Читать «Колокола» онлайн - страница 230

Ричард Харвелл

Дом был наполнен жизнью. К счастью, всем требовались обе руки, чтобы защитить от шума свои уши, поэтому и сами Риша, и их слуги выглядели всего лишь неуклюжими тенями в темных коридорах. Казалось, колокольный звон стал еще громче. Я представил, как три моих друга взлетают вверх и медленно опускаются обратно. У меня даже стало покалывать ноги — так дрожал дом.

Мои уши прислушивались к каждому шагу, к каждому голосу, проклинавшему колокол, и наконец я услышал тот звук, ради которого пришел сюда: детский плач.
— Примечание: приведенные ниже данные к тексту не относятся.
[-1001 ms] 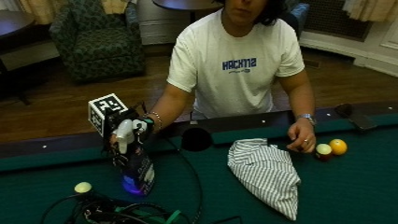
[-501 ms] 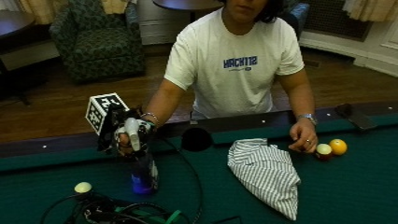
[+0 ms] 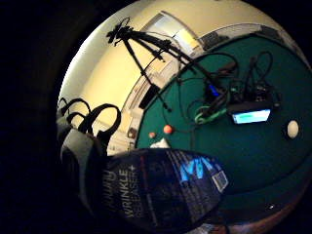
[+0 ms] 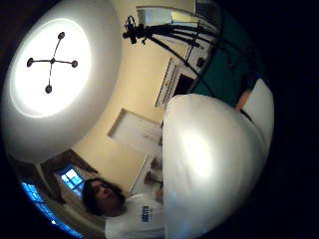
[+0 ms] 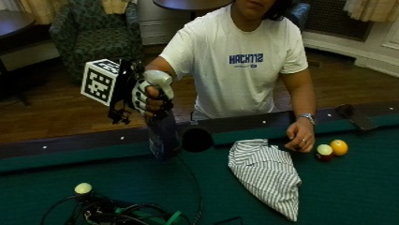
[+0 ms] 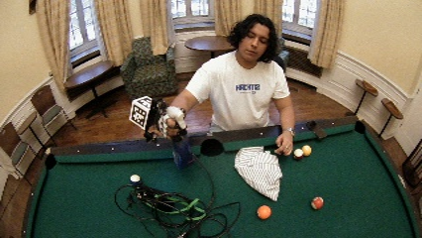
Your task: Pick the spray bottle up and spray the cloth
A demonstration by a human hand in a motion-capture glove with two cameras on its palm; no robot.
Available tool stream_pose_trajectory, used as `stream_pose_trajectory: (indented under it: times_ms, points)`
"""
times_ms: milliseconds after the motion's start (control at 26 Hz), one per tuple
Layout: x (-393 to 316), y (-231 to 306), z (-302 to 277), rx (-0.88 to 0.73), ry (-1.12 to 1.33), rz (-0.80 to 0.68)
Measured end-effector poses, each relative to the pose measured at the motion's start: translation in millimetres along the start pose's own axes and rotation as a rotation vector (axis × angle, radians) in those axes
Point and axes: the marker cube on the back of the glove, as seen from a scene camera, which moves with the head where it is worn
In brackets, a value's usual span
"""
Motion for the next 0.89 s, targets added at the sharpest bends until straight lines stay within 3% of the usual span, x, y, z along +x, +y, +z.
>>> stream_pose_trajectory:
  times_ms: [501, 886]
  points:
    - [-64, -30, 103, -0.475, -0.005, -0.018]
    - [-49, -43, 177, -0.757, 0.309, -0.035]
Бесшумно заскользил я вверх по лестнице, мимо изгибающихся теней, к этому плачу, а потом — по коридору, ведшему в покои Антона. Там я почти столкнулся еще с одной тенью, а когда она пробормотала: «Этот окаянный колокол!», понял, что это был сам Антон Риша.
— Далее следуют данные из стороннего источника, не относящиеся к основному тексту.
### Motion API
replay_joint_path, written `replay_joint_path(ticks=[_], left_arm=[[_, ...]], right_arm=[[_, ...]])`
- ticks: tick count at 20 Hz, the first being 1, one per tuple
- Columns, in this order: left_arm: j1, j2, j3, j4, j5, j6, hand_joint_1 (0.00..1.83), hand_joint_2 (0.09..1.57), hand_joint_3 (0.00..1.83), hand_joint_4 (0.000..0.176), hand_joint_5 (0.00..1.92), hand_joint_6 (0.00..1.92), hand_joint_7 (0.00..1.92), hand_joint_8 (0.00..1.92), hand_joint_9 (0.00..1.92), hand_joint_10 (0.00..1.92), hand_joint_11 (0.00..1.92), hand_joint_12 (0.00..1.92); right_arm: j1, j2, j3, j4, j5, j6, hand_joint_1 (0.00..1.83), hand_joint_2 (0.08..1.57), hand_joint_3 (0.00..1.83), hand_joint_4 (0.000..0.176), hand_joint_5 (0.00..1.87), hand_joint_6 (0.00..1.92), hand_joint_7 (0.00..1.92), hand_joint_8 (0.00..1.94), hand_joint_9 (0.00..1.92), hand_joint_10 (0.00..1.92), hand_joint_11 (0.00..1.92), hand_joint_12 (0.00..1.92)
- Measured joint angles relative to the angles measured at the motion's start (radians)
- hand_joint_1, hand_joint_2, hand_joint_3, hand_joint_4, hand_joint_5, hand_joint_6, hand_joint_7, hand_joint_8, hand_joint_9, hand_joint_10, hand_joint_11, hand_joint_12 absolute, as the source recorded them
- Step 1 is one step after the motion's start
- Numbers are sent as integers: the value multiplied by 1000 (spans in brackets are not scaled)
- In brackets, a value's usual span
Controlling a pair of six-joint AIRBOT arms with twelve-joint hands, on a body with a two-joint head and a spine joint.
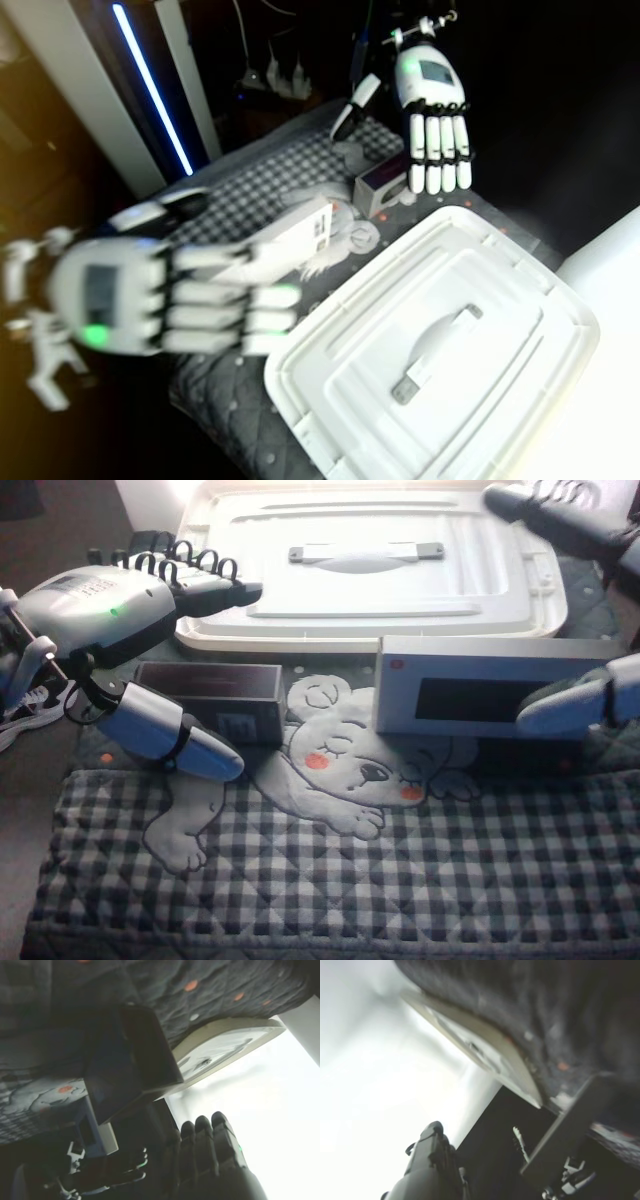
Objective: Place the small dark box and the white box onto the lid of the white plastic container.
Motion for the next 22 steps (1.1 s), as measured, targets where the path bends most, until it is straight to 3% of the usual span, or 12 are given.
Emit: replay_joint_path(ticks=[3, 8, 9, 11, 13, 14, 16, 18, 19, 20, 21, 22], left_arm=[[0, -29, 23, -5, 19, 7, 641, 625, 0, 53, 191, 0, 195, 0, 80, 1, 0, 0], [-1, -59, 39, -1, 40, 6, 661, 598, 0, 27, 222, 4, 236, 3, 162, 10, 87, 51], [-1, -67, 50, -3, 42, 7, 650, 589, 0, 22, 233, 5, 252, 6, 184, 14, 112, 67], [-1, -77, 62, -10, 49, 7, 660, 601, 0, 12, 257, 10, 280, 11, 229, 3, 101, 201], [-1, -87, 68, -10, 61, 7, 654, 616, 0, 22, 252, 3, 289, 4, 247, 2, 5, 466], [-1, -93, 69, -18, 67, 7, 662, 622, 1, 0, 255, 3, 300, 6, 268, 9, 21, 493], [-1, -95, 69, -22, 69, 7, 764, 690, 2, 0, 404, 4, 459, 4, 418, 9, 141, 465], [0, -103, 77, -31, 67, 6, 1097, 854, 0, 0, 742, 15, 813, 13, 820, 43, 418, 694], [6, -103, 79, -31, 66, 7, 1238, 992, 6, 0, 965, 755, 1280, 163, 1108, 65, 656, 944], [11, -106, 81, -34, 64, 7, 1279, 1001, 3, 0, 1139, 587, 1300, 474, 1307, 144, 861, 1193], [11, -109, 83, -38, 67, 8, 1293, 1006, 0, 0, 1267, 331, 1227, 740, 1368, 214, 913, 1357], [11, -109, 84, -43, 63, 6, 1296, 1007, 2, 0, 1367, 118, 1186, 845, 1300, 447, 924, 1437]], right_arm=[[2, -17, 3, -46, -56, 0, 779, 603, 0, 156, 56, 1, 62, 2, 34, 2, 0, 192], [11, -18, 23, -37, -94, 0, 754, 612, 0, 133, 35, 1, 37, 1, 41, 2, 0, 124], [11, -24, 26, -42, -101, 0, 738, 617, 0, 142, 49, 0, 69, 1, 64, 0, 0, 205], [11, -34, 27, -50, -114, 1, 773, 618, 1, 137, 106, 7, 147, 8, 125, 9, 0, 337], [11, -44, 35, -60, -122, 12, 842, 649, 3, 124, 207, 11, 270, 12, 221, 16, 0, 521], [11, -48, 39, -58, -122, 17, 900, 660, 1, 84, 309, 3, 370, 2, 326, 8, 37, 649], [12, -50, 43, -57, -122, 20, 981, 678, 1, 16, 488, 9, 519, 7, 483, 12, 170, 736], [12, -51, 44, -57, -124, 20, 1071, 722, 1, 0, 779, 24, 853, 18, 832, 49, 476, 895], [12, -51, 44, -57, -124, 21, 1103, 764, 1, 0, 902, 26, 1008, 25, 966, 59, 489, 989], [12, -52, 44, -58, -123, 21, 1161, 928, 10, 0, 1262, 253, 1186, 37, 1141, 86, 519, 1149], [12, -53, 44, -58, -122, 21, 1253, 1000, 0, 0, 1373, 105, 1169, 691, 1227, 154, 369, 1481], [12, -53, 44, -57, -123, 26, 1265, 1003, 0, 0, 1439, 64, 1171, 726, 1163, 284, 310, 1541]])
Но он оставался глух к плачу своего сына, хотя крики раздавались из-за двери, до которой было не больше десяти шагов. Он пробежал мимо меня по коридору в сторону лестницы, без сомнения разыскивая свою мать. Я стоял, вжавшись в стену, пока не исчез звук его шагов. Потом снова помчался по коридору и ворвался в детскую.

XXIV

Сцена, которую я там увидел, разбила мое сердце. Как, скажите мне, двумя руками можно закрыть четыре уха? В полосе лунного света, льющегося из единственного окна, на голом деревянном полу лежала женщина, неестественно изогнувшись, как будто упала с лестницы. Правой рукой она прикрывала ухо ребенка, прижимая его головку к своей груди, и для себя у нее оставалась только одна левая рука. Изогнув шею, она вжималась головой в левое плечо, а свободной рукой закрывала себе правое ухо.
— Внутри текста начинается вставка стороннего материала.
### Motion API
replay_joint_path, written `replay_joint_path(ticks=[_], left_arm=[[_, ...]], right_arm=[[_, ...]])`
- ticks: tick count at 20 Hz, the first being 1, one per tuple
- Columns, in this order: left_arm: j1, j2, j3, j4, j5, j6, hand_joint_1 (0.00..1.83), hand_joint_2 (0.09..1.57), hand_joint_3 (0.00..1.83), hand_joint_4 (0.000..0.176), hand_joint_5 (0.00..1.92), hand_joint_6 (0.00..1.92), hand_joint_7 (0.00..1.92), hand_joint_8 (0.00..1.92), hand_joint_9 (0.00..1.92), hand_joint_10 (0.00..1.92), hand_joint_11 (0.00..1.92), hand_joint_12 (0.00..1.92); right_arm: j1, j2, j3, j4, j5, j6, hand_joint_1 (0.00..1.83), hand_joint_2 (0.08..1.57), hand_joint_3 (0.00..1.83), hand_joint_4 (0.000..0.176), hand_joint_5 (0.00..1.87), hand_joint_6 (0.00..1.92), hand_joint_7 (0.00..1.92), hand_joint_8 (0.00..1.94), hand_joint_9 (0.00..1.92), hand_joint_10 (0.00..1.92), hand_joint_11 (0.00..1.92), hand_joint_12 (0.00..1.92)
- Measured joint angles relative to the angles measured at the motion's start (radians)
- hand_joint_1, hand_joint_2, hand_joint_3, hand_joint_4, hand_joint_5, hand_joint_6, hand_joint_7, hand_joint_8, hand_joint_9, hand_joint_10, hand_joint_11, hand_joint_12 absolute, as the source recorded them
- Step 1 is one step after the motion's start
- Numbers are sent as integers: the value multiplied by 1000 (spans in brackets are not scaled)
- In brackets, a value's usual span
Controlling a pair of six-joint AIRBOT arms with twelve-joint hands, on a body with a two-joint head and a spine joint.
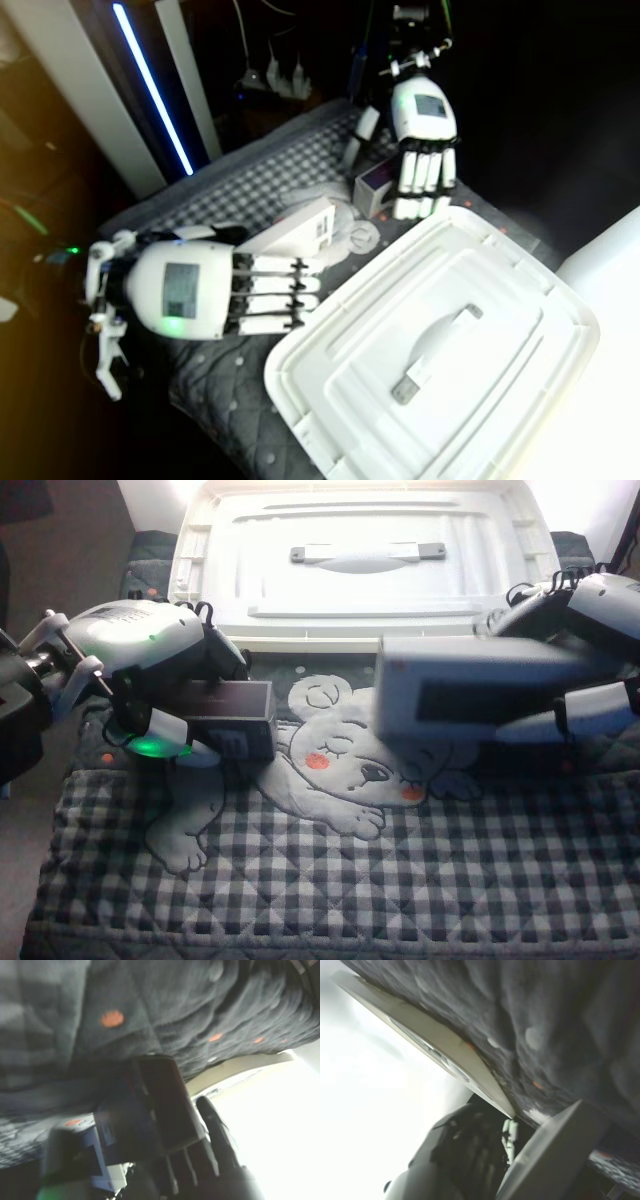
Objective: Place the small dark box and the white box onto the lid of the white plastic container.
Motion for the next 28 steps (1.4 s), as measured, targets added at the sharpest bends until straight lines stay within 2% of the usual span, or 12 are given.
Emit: replay_joint_path(ticks=[3, 4, 8, 9, 10, 15, 17, 18, 20, 21, 23, 28], left_arm=[[0, 0, 0, -5, -17, -6, 1289, 1015, 0, 0, 1417, 37, 1143, 900, 1160, 658, 847, 1403], [0, 0, 0, -6, -18, -5, 1289, 1018, 1, 0, 1422, 15, 1125, 938, 1134, 689, 831, 1401], [-6, 0, 0, -1, -27, -3, 1301, 994, 0, 0, 1393, 53, 1258, 711, 1096, 773, 791, 1475], [-14, 2, -4, 3, -28, -3, 1308, 992, 0, 0, 1384, 60, 1268, 709, 1088, 827, 814, 1479], [-21, 5, -6, 11, -34, -3, 1306, 1014, 0, 0, 1374, 41, 1188, 887, 1073, 951, 862, 1521], [-84, 31, -19, 55, -72, 0, 1288, 1053, 0, 0, 1363, 21, 1044, 1148, 977, 1267, 823, 1670], [-129, 32, -11, 76, -84, -1, 1284, 1014, 4, 0, 1388, 50, 1179, 822, 1021, 723, 776, 1196], [-156, 31, 2, 92, -82, -3, 1278, 1020, 0, 0, 1309, 244, 1186, 784, 1077, 506, 749, 1119], [-207, 14, 42, 98, -78, -2, 1264, 1041, 0, 0, 1222, 432, 1112, 905, 1128, 346, 721, 1140], [-224, 6, 55, 100, -78, 3, 1266, 1034, 1, 0, 1237, 406, 1123, 888, 1146, 360, 738, 1173], [-256, -20, 71, 117, -84, 21, 1269, 1029, 3, 0, 1183, 519, 1180, 792, 1162, 393, 686, 1248], [-383, -97, 161, 101, -38, 66, 1390, 1041, 0, 0, 1153, 554, 1121, 794, 1039, 1027, 711, 1273]], right_arm=[[0, -2, 0, -2, 2, 2, 1270, 992, 0, 28, 1366, 252, 1260, 557, 1107, 255, 162, 1433], [0, -2, 0, -2, 1, 2, 1269, 1001, 5, 2, 1406, 136, 1188, 724, 1068, 394, 150, 1513], [0, 2, 0, -9, 9, 1, 1217, 969, 3, 0, 1471, 44, 1089, 927, 950, 1369, 724, 1814], [0, 6, 0, -15, 13, 0, 1216, 967, 1, 0, 1470, 51, 1018, 1681, 1035, 1811, 1053, 1900], [0, 9, 0, -15, 17, -2, 1215, 967, 0, 0, 1468, 60, 983, 1889, 1061, 1899, 1134, 1917], [33, 30, 0, -29, 37, -6, 1201, 1012, 1, 0, 1221, 565, 989, 1231, 945, 1522, 863, 1867], [79, 41, 1, -31, 56, -18, 1280, 1015, 0, 0, 1263, 344, 1200, 823, 1049, 1152, 854, 1691], [98, 47, 1, -28, 65, -37, 1294, 1018, 0, 0, 1315, 185, 1181, 905, 1076, 1281, 921, 1759], [133, 51, 6, -35, 61, -91, 1222, 965, 0, 0, 1421, 180, 1033, 1724, 1135, 1877, 1188, 1915], [153, 50, 11, -38, 56, -121, 1221, 965, 0, 0, 1414, 198, 1053, 1600, 1125, 1805, 1133, 1920], [201, 51, 20, -37, 58, -153, 1297, 999, 0, 0, 1124, 662, 1416, 384, 1276, 871, 1084, 1312], [276, 11, 96, -31, 18, -149, 1300, 981, 0, 0, 1236, 440, 1477, 216, 1333, 368, 981, 1115]])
Наверное, это как-то действовало, но ребенок извивался в ее объятиях и надрывался от крика. Я бросился к ним и, выхватив ребенка, прижал его к своей груди. Одной рукой закрыл ему ухо, другой вытащил из кармана кусок воска. И, пока он бился у меня в руках, залепил ему сначала одно ухо, а потом другое. Лицо у него было красным, и плакать он прекратил только тогда, когда у него в легких больше не осталось воздуха на крик.

Я прижал его к своей выпуклой, как у птицы, груди — созданной для пения, а не убаюкивания младенца — и положил его голову себе на ладонь, длинными и нежными пальцами лаская его лоб. Колокол все еще сотрясал город. И я начал петь, чтобы этот ребенок — мой сын! — почувствовал внутри себя мой голос. Это успокоило его, так же как успокаивало его умиравшую бабку и его мать в то время, когда он появлялся на свет. Скоро плач затих, и он взглянул мне в глаза.

Мне было знакомо это лицо. Глаза его матери пристально смотрели на меня. А затем, когда я запел, эти глаза моргнули, и он заснул.

Лежавшая на полу нянька все еще пребывала в потрясенном состоянии и изо всех сил зажимала руками уши. Она с благодарностью подняла глаза, пытаясь понять, кто из прислуги пришел ей на помощь. А когда я сделал шаг вперед и лунный свет осветил мое лицо, она удивилась еще больше, чем Глюк, увидевший Орфея в своей комнате. Наверное, она тоже мечтала обо мне.